Of course, you must be able to live now in a reasonable degree of comfort, so your current spending, money not put away for retirement, is an optimization tradeoff. Living on the streets in order to build a larger retirement nest egg is a foolish strategy. Executing an effective program of tradeoffs is a hard problem and Curkendall attempts to wade through and simplify the morass. While there is some success, the problem is one that cannot be solved in a book of 130 pages.

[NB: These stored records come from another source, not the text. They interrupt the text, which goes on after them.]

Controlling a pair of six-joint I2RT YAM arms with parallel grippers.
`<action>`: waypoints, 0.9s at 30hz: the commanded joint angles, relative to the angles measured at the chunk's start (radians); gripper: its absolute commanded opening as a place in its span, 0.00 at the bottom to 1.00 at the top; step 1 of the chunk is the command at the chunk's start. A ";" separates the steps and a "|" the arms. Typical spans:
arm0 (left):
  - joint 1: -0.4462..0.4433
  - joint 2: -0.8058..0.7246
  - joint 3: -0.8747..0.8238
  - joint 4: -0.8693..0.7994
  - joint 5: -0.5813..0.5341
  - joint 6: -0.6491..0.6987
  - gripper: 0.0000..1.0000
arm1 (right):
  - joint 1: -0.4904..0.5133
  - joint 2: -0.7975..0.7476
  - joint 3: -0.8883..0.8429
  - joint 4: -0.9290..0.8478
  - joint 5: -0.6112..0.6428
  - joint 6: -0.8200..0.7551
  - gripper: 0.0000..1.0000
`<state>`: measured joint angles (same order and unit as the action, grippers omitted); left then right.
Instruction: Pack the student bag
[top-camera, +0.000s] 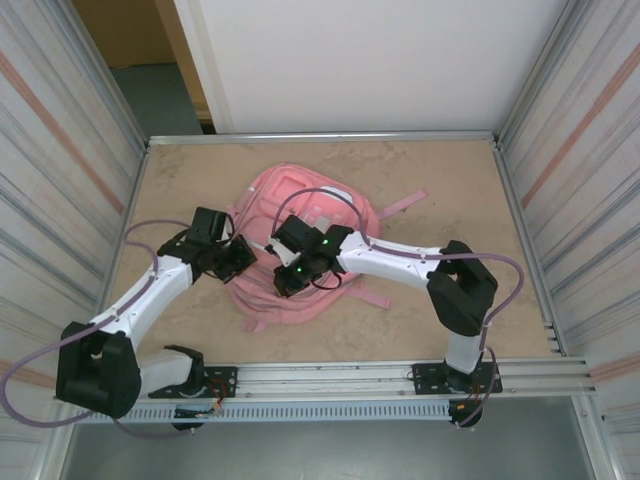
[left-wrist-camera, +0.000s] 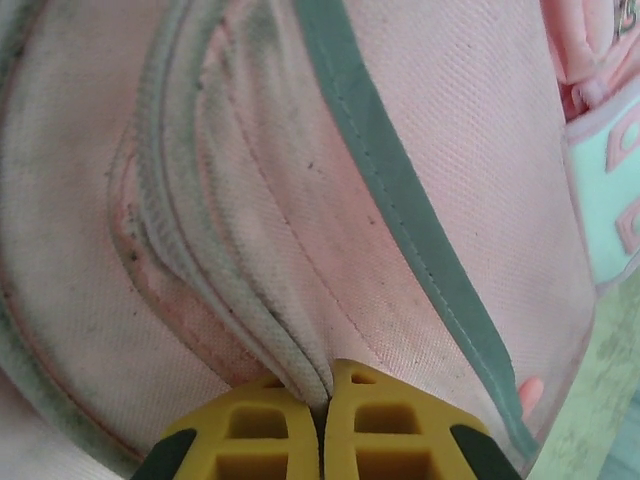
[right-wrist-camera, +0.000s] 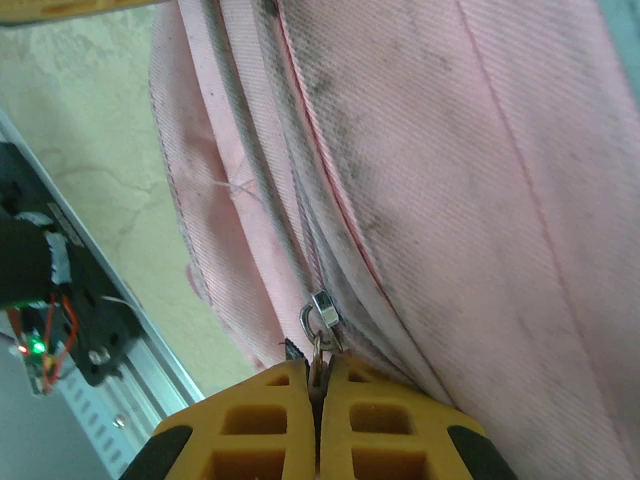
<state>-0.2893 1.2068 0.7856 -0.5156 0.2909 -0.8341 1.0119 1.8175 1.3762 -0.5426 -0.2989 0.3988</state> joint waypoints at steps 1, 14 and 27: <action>0.006 0.044 0.075 -0.001 -0.028 0.180 0.00 | -0.050 -0.101 -0.083 -0.130 0.037 -0.147 0.00; 0.035 0.123 0.113 -0.043 -0.077 0.270 0.00 | -0.232 -0.210 -0.206 -0.254 0.131 -0.211 0.01; 0.022 0.158 0.172 -0.070 0.042 0.405 0.00 | -0.316 -0.200 -0.195 -0.249 0.217 -0.348 0.08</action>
<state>-0.2901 1.3586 0.9310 -0.5278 0.3714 -0.5163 0.7456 1.6150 1.1889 -0.6456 -0.2256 0.0944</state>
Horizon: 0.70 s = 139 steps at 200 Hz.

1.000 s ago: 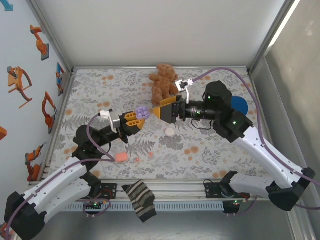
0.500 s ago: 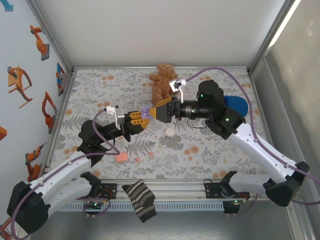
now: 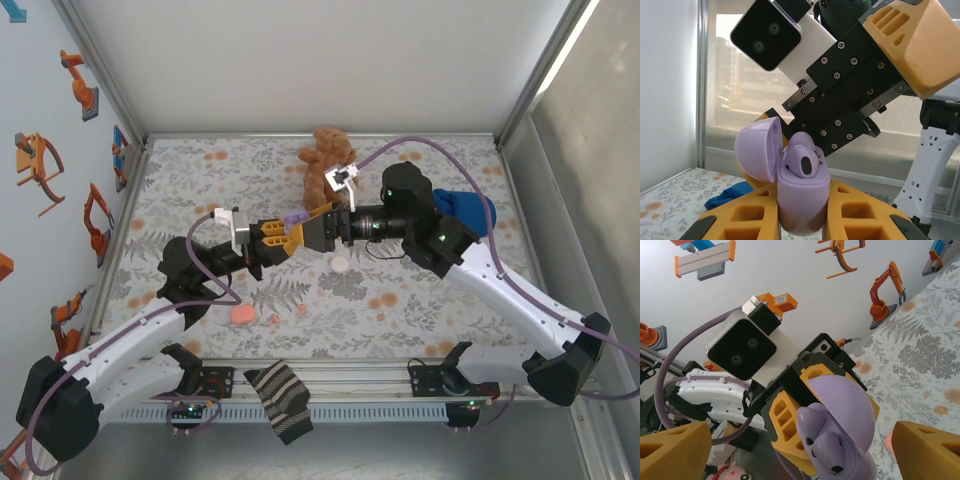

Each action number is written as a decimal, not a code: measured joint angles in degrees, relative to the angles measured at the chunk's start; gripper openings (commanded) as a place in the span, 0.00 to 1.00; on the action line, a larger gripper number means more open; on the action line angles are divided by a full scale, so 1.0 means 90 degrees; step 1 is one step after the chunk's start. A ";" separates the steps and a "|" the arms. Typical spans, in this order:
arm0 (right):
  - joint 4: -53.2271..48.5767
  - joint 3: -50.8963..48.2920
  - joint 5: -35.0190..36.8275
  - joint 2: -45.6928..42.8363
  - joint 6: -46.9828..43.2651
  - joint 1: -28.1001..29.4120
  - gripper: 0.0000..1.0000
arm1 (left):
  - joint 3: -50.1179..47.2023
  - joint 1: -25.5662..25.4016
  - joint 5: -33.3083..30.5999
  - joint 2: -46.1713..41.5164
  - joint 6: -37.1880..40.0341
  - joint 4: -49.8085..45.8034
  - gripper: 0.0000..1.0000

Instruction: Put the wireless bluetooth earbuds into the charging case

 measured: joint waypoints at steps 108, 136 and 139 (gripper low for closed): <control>0.0007 0.0124 -0.0005 -0.0039 -0.0260 0.0017 0.89 | 0.0010 0.0000 0.0022 0.0036 -0.0005 0.0007 0.00; 0.0002 0.0134 0.0017 -0.0085 -0.0355 0.0017 0.89 | 0.0010 0.0002 0.0027 0.0039 -0.0005 0.0024 0.00; 0.0005 0.0134 0.0017 -0.0085 -0.0362 0.0017 0.89 | 0.0010 0.0000 0.0027 0.0039 -0.0005 0.0024 0.00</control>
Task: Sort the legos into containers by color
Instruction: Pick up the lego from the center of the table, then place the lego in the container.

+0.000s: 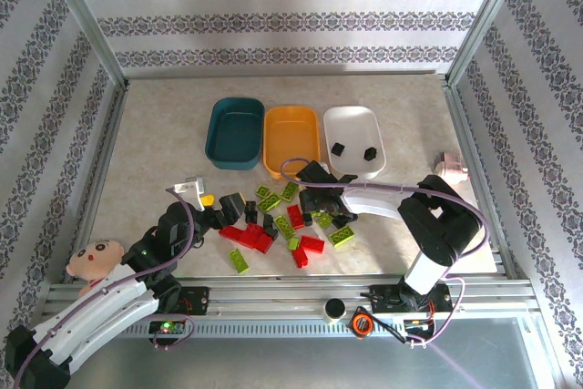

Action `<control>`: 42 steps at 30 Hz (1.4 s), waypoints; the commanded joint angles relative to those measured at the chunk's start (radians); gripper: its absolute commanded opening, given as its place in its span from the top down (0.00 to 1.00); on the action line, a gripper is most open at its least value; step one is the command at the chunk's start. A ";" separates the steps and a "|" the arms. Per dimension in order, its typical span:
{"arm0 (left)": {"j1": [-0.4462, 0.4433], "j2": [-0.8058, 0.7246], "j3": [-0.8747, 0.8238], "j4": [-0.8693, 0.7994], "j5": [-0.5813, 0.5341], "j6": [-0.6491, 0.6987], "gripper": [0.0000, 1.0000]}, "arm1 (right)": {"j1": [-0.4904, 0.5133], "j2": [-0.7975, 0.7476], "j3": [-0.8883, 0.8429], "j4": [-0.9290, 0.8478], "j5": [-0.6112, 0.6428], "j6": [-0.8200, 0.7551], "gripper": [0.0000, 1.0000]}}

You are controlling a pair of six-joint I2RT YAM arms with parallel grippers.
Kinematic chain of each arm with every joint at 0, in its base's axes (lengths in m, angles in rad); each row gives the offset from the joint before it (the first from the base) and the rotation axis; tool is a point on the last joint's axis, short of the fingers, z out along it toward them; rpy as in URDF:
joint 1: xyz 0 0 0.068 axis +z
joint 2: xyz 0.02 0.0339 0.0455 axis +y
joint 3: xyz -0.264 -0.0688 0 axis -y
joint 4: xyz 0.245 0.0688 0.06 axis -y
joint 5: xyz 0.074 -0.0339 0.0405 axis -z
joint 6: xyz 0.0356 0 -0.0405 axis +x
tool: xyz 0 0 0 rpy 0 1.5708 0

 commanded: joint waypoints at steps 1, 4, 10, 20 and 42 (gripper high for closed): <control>0.009 -0.003 -0.007 -0.031 -0.024 -0.009 0.00 | 0.015 0.043 0.018 -0.028 -0.031 0.004 0.47; 0.009 -0.003 -0.004 -0.047 -0.028 -0.008 0.00 | 0.017 0.066 0.014 -0.022 -0.025 0.013 0.55; 0.009 -0.003 0.002 -0.055 -0.036 0.002 0.00 | 0.013 -0.004 0.014 0.017 -0.004 -0.035 0.68; 0.008 -0.011 0.006 -0.066 -0.035 0.000 0.01 | -0.024 -0.223 0.119 0.092 -0.019 -0.154 0.73; 0.009 0.006 0.075 -0.263 0.004 0.038 0.00 | -0.141 0.252 0.548 0.164 -0.004 -0.051 0.34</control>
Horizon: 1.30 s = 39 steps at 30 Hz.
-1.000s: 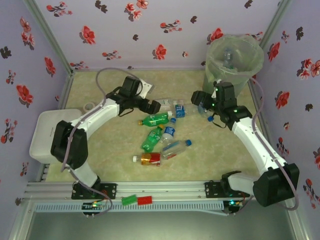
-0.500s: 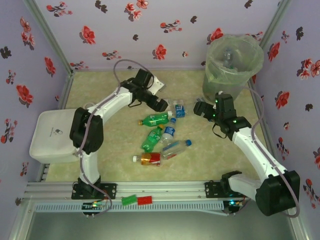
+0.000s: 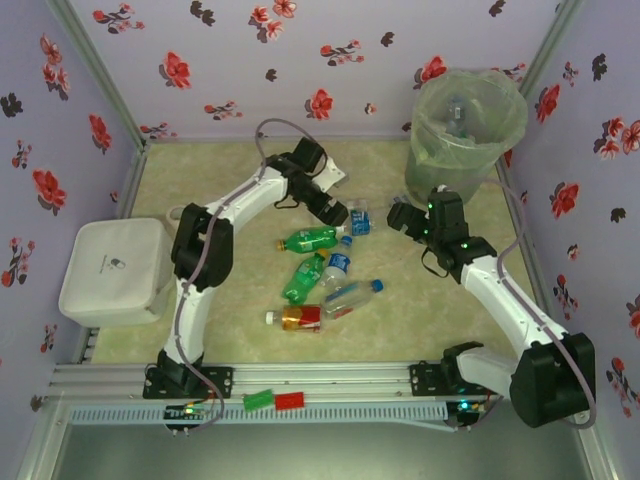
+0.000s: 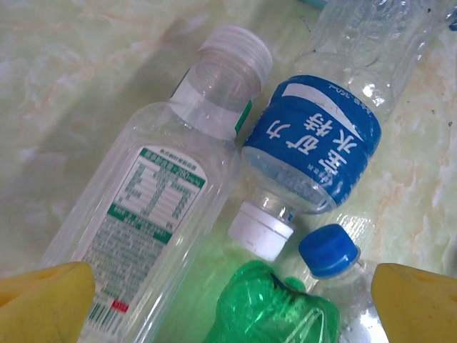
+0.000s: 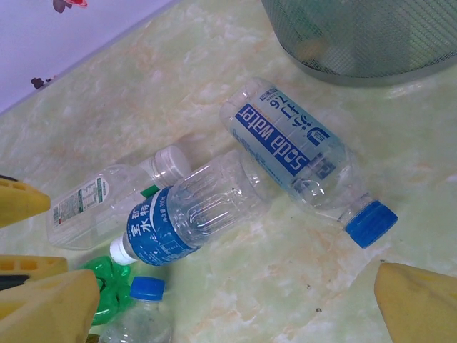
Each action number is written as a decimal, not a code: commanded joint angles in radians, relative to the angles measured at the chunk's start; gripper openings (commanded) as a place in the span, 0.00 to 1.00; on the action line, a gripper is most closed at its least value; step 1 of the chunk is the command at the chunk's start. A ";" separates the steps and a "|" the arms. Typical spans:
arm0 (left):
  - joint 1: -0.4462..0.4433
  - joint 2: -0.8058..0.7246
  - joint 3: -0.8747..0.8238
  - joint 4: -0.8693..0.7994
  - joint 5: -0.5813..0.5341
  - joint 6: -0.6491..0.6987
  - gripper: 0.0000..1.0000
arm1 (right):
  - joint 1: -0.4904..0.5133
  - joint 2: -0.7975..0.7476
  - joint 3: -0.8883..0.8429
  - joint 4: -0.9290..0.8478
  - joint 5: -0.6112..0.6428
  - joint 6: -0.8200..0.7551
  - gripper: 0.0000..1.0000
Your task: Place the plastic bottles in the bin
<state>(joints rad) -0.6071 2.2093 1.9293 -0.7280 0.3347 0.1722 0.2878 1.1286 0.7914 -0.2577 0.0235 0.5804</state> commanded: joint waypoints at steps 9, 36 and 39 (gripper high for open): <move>-0.005 0.138 0.171 -0.112 -0.042 0.100 1.00 | -0.009 -0.005 0.004 0.007 0.018 0.008 1.00; -0.005 0.218 0.183 -0.038 -0.258 0.095 0.98 | -0.008 0.041 0.035 0.023 -0.142 0.027 1.00; -0.006 0.217 0.183 -0.033 -0.267 0.101 0.92 | -0.007 0.040 0.050 0.008 -0.136 0.024 1.00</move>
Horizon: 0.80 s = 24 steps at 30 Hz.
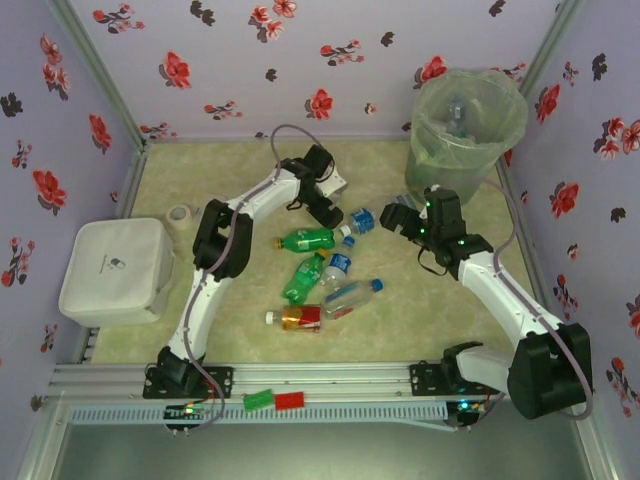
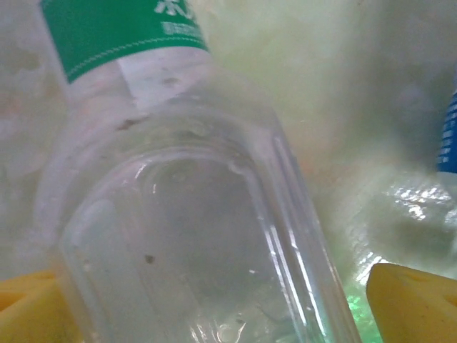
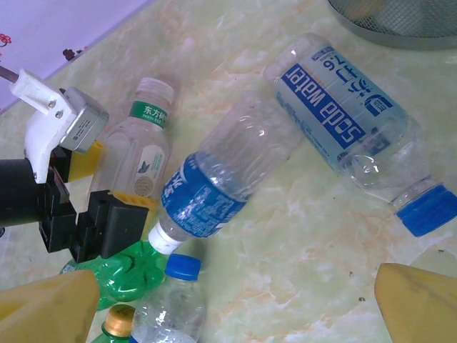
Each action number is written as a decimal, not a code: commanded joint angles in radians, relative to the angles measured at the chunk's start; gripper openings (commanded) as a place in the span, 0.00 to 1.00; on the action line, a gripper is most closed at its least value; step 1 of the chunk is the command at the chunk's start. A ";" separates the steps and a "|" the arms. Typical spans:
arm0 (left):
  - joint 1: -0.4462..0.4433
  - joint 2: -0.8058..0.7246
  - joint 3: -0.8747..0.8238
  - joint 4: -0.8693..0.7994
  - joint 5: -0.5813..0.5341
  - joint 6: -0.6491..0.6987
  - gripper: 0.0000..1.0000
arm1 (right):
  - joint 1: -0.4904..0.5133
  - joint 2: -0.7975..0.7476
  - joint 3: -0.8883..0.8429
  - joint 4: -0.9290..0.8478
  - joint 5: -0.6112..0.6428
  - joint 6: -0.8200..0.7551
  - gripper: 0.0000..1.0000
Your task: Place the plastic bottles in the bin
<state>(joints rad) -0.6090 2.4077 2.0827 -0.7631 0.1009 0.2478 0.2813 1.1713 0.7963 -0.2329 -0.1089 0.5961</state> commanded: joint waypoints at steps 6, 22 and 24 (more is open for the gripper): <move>-0.002 0.018 0.002 0.014 -0.035 0.001 0.76 | -0.001 0.004 0.043 -0.015 0.002 0.019 1.00; -0.002 -0.270 -0.262 0.330 0.060 -0.213 0.54 | -0.002 0.103 0.076 0.162 -0.151 0.068 1.00; -0.002 -0.340 -0.344 0.405 0.108 -0.266 0.54 | -0.001 0.107 0.086 0.192 -0.186 0.076 1.00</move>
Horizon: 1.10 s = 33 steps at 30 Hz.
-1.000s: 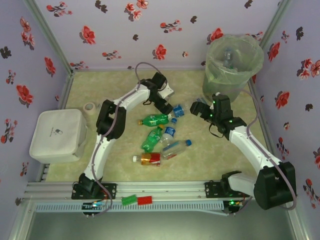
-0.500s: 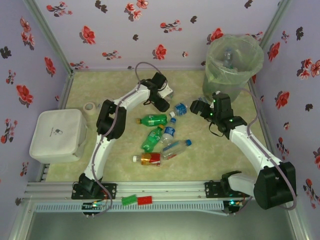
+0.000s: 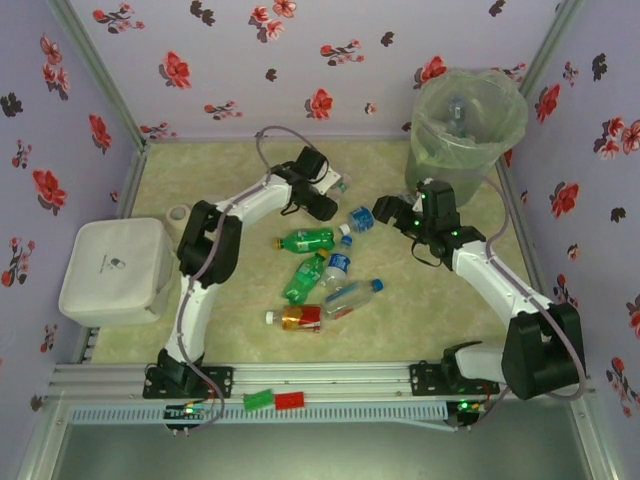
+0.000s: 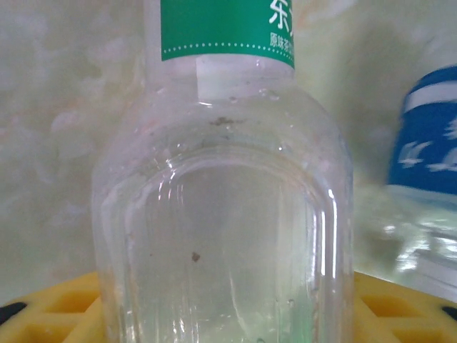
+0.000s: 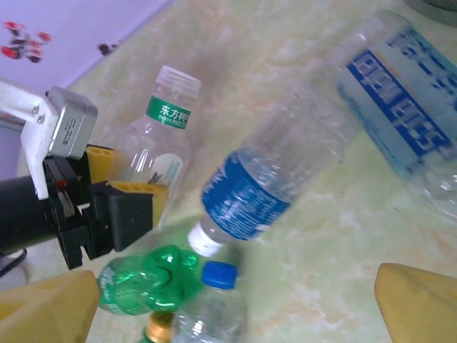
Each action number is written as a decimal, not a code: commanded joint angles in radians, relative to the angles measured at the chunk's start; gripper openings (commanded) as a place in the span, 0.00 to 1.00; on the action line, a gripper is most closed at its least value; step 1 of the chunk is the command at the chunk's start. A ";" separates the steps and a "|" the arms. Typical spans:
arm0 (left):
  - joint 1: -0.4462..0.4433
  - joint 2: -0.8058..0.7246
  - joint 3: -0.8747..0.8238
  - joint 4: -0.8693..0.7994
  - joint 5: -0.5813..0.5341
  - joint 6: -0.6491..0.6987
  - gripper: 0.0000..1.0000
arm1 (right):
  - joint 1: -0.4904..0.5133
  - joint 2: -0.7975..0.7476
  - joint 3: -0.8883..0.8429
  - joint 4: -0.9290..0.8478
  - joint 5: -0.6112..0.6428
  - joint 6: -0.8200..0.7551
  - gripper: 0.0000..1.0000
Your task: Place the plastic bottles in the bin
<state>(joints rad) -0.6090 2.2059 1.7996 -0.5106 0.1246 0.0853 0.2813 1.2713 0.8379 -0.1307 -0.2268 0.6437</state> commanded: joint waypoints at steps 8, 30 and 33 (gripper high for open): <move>-0.003 -0.452 -0.515 0.557 0.196 -0.337 0.57 | 0.021 0.003 0.031 0.276 -0.217 0.102 1.00; -0.050 -0.722 -0.852 0.792 0.237 -0.411 0.58 | 0.228 0.215 0.142 0.470 -0.332 0.105 0.97; -0.053 -0.724 -0.865 0.795 0.237 -0.419 0.59 | 0.229 0.233 0.144 0.478 -0.331 0.115 0.95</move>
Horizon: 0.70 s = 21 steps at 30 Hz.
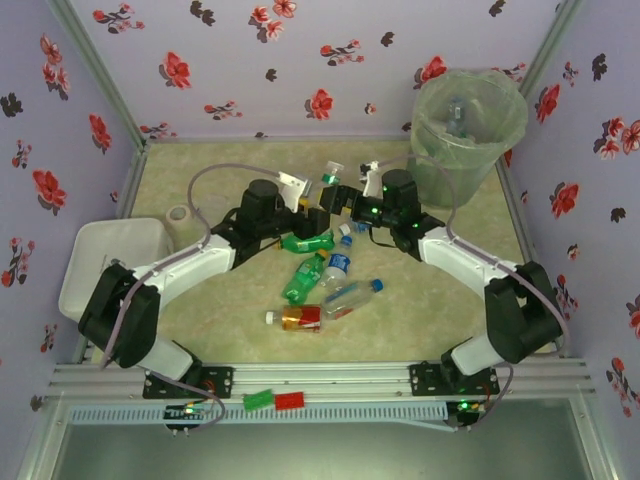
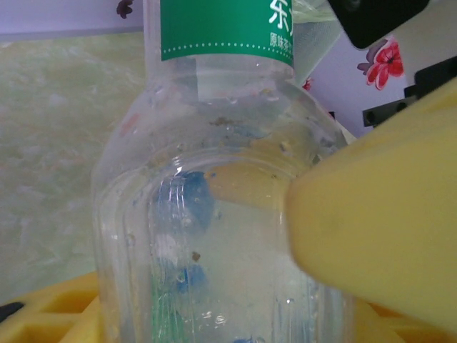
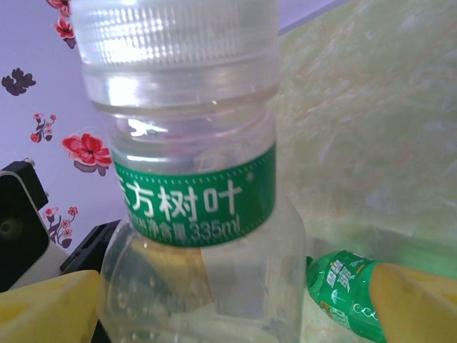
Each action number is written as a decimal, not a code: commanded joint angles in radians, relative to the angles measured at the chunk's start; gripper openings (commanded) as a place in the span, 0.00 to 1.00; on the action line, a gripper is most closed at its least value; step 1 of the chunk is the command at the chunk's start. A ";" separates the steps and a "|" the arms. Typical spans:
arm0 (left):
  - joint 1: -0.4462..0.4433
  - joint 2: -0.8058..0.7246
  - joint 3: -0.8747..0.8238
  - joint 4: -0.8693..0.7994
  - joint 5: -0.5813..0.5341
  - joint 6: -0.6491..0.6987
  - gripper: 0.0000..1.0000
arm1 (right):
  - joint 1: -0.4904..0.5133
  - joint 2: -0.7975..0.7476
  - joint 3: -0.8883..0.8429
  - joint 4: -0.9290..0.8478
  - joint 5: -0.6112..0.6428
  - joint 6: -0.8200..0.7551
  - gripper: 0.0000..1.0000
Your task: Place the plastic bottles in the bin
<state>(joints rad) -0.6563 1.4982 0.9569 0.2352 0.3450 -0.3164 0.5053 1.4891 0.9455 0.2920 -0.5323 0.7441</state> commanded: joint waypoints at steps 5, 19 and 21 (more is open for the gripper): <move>-0.020 -0.027 -0.033 0.055 0.023 -0.004 0.59 | 0.006 0.067 0.062 0.046 -0.041 0.011 0.86; -0.026 -0.056 -0.076 0.102 0.012 -0.035 0.95 | 0.015 0.080 0.012 0.104 -0.008 0.027 0.48; -0.025 -0.071 -0.095 0.119 -0.014 -0.041 1.00 | 0.011 0.074 0.044 0.033 0.015 -0.021 0.47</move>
<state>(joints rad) -0.6746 1.4696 0.8875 0.2943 0.3424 -0.3462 0.5133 1.5814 0.9707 0.3595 -0.5529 0.7746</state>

The basic premise of this optimization is summed up by the simple formula
S = C / E[L]
Where C is your current capital and E[L] is the expected number of years that you will live. The result S is then how much you can spend a year and anything over that should be saved for retirement. While in theory this formula will work, as Albert Einstein said, "In theory there is no difference between theory and practice but in practice there is." The problem is that the values of C and E[L] are not static. New medical technologies are causing the value of E[L] to increase and exterior forces can force dramatic changes in your personal value of C. For example, and the author tackles this issue, when the dot-com bust hit the stock markets, most stock portfolios declined at least 30%. While the stock market eventually rebounded, that is no help to the person whose value of E[L] is low.
I found many aspects of this book intriguing, although not all of Curkendall's arguments were convincing. At the end, an effective retirement plan can be summed up in one simple phrase, "Start early and save often."